EXERCISE: Everything from the line that contains "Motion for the" to the end of the data below is to be reproduced verbatim; leave all else out.

INFORMATION PROVIDED:
"""

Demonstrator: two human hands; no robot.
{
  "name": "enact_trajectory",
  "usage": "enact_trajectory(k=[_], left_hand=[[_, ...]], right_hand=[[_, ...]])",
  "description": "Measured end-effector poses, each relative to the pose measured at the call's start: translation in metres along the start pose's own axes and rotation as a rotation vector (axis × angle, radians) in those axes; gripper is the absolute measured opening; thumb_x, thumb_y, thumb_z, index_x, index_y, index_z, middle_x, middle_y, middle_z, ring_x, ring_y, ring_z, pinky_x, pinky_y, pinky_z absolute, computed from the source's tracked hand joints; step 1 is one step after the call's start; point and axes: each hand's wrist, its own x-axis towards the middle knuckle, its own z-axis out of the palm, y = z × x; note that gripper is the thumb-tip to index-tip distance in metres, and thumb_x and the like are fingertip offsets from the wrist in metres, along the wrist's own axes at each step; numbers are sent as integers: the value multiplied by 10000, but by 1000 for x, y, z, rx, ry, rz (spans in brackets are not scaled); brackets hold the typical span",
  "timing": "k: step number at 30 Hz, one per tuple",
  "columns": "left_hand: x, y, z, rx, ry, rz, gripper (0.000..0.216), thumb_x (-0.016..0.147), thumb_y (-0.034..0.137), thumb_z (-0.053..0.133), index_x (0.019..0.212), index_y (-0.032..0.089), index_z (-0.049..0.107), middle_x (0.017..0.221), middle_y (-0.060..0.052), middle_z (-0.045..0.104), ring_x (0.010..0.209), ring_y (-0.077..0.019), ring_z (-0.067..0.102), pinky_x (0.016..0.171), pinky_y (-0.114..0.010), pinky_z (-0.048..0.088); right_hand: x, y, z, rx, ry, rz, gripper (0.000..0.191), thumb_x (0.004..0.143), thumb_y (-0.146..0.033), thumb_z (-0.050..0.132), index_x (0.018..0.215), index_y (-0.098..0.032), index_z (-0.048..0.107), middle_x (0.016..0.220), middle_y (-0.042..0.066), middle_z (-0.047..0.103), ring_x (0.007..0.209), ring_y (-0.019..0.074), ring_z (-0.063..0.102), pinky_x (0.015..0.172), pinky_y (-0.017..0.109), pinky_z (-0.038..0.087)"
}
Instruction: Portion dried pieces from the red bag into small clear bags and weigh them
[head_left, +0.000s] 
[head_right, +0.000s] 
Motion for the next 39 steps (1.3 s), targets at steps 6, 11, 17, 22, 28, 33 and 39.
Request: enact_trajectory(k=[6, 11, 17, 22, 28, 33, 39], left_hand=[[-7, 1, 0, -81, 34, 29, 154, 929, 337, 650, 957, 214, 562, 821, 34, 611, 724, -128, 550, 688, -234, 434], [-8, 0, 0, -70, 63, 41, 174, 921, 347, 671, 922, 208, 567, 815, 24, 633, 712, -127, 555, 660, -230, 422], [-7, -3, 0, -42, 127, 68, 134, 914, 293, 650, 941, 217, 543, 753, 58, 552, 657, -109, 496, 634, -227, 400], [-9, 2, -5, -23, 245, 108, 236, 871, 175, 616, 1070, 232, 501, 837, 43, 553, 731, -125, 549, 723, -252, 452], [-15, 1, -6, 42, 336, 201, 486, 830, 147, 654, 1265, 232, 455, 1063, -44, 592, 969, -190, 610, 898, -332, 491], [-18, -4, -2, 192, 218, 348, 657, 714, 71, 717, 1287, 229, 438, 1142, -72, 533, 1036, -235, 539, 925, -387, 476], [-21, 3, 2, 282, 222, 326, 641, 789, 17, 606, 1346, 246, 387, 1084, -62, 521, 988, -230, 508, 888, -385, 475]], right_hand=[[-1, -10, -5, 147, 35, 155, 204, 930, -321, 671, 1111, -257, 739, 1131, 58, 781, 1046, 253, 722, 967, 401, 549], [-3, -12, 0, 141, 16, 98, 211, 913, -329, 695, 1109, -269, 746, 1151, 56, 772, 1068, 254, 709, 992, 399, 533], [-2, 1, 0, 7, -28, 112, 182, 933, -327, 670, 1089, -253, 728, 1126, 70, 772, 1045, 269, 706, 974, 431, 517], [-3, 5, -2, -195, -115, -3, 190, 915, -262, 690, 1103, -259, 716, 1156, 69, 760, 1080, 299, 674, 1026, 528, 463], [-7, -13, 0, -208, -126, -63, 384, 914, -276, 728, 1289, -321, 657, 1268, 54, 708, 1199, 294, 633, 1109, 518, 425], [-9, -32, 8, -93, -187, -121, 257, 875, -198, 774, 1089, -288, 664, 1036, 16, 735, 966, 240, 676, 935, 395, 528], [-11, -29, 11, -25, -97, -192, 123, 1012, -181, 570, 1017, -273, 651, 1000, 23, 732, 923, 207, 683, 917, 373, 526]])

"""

EXERCISE RESPONSE:
Motion for the next 39 steps (1.3 s), targets at steps 6, 11, 17, 22, 28, 33 and 39.
Request: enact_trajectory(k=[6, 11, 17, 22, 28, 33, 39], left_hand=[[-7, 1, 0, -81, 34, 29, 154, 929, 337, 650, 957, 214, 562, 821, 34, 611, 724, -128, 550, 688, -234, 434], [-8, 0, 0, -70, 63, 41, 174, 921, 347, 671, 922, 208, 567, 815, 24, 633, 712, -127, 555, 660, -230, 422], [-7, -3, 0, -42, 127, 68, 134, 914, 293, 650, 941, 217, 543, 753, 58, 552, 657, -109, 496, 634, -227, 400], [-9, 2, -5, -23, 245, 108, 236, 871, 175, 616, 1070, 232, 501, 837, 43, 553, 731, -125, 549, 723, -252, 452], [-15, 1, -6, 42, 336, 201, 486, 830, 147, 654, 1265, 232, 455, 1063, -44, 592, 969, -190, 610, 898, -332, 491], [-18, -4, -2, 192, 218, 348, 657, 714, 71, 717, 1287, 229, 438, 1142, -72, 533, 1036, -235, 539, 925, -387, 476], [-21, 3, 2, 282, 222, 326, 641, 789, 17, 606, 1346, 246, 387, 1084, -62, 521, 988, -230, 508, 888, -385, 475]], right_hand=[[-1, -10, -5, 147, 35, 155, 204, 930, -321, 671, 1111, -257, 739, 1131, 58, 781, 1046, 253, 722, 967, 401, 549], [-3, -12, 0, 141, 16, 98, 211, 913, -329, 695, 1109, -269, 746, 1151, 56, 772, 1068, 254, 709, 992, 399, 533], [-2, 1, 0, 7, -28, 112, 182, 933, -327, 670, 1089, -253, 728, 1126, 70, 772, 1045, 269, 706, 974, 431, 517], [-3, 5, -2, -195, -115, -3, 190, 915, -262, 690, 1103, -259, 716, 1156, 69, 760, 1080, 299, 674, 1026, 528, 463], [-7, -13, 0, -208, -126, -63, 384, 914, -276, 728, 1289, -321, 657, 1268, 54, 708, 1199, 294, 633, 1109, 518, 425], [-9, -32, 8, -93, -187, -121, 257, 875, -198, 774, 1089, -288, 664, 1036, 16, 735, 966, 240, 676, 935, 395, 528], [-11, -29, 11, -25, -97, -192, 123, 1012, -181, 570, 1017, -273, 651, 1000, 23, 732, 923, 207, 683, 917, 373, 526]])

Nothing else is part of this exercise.